Universal dynamic scaling in chemical reactions at and away from equilibrium

Abstract: Physical kinetic roughening processes are well known to exhibit universal scaling of observables that fluctuate in space and time. Are there analogous dynamic scaling laws that are unique to the chemical reaction mechanisms available synthetically and occurring naturally? Here, we formulate two complementary approaches to the dynamic scaling of stochastic fluctuations in thermodynamic observables at and away from equilibrium. Both analytical expressions and numerical simulations confirm our dynamic scaling ans{\"a}tze with their associated exponents, functions, and laws. A survey of common chemical mechanisms reveals classes that organize according to the molecularity of the reactions involved, the nature of the reaction vessel and external reservoirs, (non)equilibrium conditions, and the extent of autocatalysis in the reaction network. Coupled reactions capable of chemical feedback can transition, sometimes sharply, between these classes with the variation of experimental parameters such as temperature.
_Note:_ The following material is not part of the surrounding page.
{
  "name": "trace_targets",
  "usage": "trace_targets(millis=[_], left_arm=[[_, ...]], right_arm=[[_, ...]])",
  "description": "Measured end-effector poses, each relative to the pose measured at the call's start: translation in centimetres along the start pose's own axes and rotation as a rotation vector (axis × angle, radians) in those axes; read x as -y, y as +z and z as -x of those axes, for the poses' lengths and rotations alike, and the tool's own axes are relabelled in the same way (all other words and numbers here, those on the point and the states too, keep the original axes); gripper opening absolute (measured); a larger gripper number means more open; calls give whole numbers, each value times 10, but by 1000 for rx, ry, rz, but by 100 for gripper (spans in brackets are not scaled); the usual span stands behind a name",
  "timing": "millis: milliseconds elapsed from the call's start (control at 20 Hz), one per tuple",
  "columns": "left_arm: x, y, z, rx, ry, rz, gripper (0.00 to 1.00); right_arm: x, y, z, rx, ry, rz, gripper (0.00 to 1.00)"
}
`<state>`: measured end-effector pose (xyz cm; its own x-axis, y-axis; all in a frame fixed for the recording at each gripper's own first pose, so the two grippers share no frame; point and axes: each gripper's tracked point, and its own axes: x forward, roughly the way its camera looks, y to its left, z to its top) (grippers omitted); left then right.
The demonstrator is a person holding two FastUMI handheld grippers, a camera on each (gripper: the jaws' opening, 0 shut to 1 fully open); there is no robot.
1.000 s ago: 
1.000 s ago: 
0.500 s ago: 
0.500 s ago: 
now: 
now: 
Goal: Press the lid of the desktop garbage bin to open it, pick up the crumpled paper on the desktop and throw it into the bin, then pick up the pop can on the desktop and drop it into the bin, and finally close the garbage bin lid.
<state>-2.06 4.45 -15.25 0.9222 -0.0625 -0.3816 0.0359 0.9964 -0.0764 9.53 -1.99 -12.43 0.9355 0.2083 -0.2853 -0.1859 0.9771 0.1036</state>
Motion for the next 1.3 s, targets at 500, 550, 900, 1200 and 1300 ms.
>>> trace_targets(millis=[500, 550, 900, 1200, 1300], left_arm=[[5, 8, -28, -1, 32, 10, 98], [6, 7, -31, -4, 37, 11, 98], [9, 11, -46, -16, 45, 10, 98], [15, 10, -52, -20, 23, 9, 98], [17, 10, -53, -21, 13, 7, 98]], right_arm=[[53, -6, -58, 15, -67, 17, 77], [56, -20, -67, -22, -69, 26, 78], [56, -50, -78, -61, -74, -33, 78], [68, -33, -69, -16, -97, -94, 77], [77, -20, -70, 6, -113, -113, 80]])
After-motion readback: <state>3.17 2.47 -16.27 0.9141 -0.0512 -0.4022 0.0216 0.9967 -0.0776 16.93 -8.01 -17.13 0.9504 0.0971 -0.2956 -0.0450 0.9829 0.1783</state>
While path observables like the dynamical activity have scaling exponents that are time-independent, fluctuations in the entropy production and flow can have time-dependent scaling exponents and self-averaging properties as a result of temporal correlations that emerge during thermodynamically irreversible processes. Altogether, these results establish dynamic universality in the nonequilibrium fluctuations of thermodynamic observables for well-mixed chemical reactions.